With bitcoin back under $30,000 this morning, there’s a notable symmetry to the digital currency this year.
It spent a little more than three months rising exponentially, and it has now spent a little less than three months falling exponentially. At the moment, it is back to where it started 2021, which was in the $29,000 range.
We bring this up not to remind you that markets go up and markets go down. We bring it up because it rather perfectly shows the degree to which bitcoin is a completely speculative and momentum-driven asset.
Bitcoin carried over a ton of momentum from 2020 into the first quarter of this year. At the crest of that wave was the public listing of Coinbase Global Inc. on April 14. The cryptoanarchists were at the proverbial gate, and it looked like one big buying opportunity. The same day, bitcoin hit a fresh record near $65,000.

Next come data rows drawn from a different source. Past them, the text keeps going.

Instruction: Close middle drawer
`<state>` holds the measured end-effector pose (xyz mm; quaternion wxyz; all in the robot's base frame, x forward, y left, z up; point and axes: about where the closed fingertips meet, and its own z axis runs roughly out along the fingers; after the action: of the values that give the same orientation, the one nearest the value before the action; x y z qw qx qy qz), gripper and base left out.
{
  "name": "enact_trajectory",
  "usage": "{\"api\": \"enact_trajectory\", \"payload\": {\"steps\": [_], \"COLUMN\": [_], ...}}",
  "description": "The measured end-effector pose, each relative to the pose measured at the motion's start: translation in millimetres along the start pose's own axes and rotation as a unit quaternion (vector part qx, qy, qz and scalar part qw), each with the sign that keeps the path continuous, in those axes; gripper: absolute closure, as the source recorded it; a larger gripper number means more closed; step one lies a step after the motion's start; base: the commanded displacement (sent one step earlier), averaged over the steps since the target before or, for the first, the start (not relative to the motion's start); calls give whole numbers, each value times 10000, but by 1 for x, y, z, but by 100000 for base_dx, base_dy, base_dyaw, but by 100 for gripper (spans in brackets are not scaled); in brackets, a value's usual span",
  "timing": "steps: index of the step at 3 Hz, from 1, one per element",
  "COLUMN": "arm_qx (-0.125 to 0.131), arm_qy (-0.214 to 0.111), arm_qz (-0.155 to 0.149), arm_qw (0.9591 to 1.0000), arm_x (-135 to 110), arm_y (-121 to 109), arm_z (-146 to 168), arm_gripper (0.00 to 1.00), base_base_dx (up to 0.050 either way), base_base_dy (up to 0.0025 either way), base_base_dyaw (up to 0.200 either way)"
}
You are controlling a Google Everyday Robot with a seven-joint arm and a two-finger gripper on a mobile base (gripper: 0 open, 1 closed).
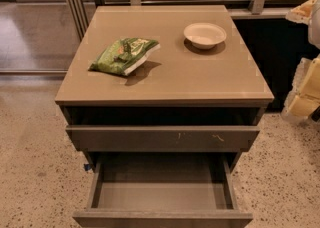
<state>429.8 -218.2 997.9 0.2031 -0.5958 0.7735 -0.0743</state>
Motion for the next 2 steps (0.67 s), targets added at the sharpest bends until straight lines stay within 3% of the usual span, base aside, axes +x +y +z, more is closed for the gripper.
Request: {"api": "enact_trajectory", "payload": {"steps": [1,2], "arm_qx": [0,0], "arm_qy": [0,-1], "arm_qz": [0,0], "arm_qw": [10000,10000], "arm_x": [0,0], "arm_y": [0,0], "arm_z": [0,0], "arm_gripper": [0,0], "base_base_dx": [-5000,0], "base_base_dy": [0,0], "base_base_dyaw": [4,0]}}
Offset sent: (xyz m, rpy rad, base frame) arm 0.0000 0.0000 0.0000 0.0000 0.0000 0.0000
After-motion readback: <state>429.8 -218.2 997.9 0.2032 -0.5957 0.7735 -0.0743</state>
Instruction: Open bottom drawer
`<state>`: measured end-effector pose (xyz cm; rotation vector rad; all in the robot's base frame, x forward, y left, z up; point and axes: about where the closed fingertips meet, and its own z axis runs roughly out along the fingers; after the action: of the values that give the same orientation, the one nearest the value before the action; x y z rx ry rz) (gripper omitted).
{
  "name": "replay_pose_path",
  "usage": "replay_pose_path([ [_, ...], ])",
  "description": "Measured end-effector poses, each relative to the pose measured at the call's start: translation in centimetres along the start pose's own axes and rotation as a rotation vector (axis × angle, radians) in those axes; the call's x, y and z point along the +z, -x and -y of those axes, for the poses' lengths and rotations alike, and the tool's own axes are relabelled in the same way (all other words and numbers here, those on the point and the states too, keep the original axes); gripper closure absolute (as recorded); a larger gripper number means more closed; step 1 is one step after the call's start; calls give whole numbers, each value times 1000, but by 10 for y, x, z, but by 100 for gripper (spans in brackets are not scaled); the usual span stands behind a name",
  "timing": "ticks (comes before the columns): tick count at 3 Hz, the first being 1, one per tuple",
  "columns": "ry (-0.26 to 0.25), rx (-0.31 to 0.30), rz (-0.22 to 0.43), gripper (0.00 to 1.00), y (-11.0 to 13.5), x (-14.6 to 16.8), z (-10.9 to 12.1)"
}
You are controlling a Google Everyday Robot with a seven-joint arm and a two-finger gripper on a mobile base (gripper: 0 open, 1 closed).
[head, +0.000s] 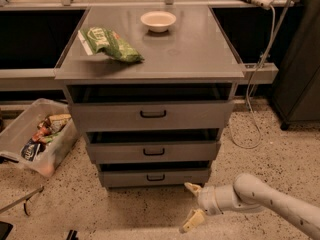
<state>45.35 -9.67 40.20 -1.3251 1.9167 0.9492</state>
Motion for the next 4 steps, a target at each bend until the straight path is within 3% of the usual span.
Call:
replay_pose_path([
  [1, 0, 0, 0, 0, 0, 0, 0],
  [2, 21, 10, -15, 0, -20, 28, -1],
  [3, 12, 5, -43, 0, -51, 75, 23],
  [4, -73, 22, -62, 0, -67, 108, 49],
])
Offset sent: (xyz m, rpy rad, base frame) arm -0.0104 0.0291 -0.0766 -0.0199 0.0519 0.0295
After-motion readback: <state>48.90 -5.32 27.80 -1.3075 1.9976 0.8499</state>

In retrospect, though, that was the turning point. “This is going to be a roller coaster,” Wedbush Securities analyst Dan Ives told us that day. It was an understatement.
The momentum peaked that very day, and it’s been all downhill from there. Bitcoin is now down more than 50% from its record high, and everybody in cryptoland is trying to convince each other that this is the bottom.
But without fundamentals for investors to latch onto, it is impossible to determine what a fair value is for bitcoin. So its bottom will likely be marked by the same thing its top was: exhaustion. It was buying exhaustion on the way up, and it’ll be selling exhaustion on the way down.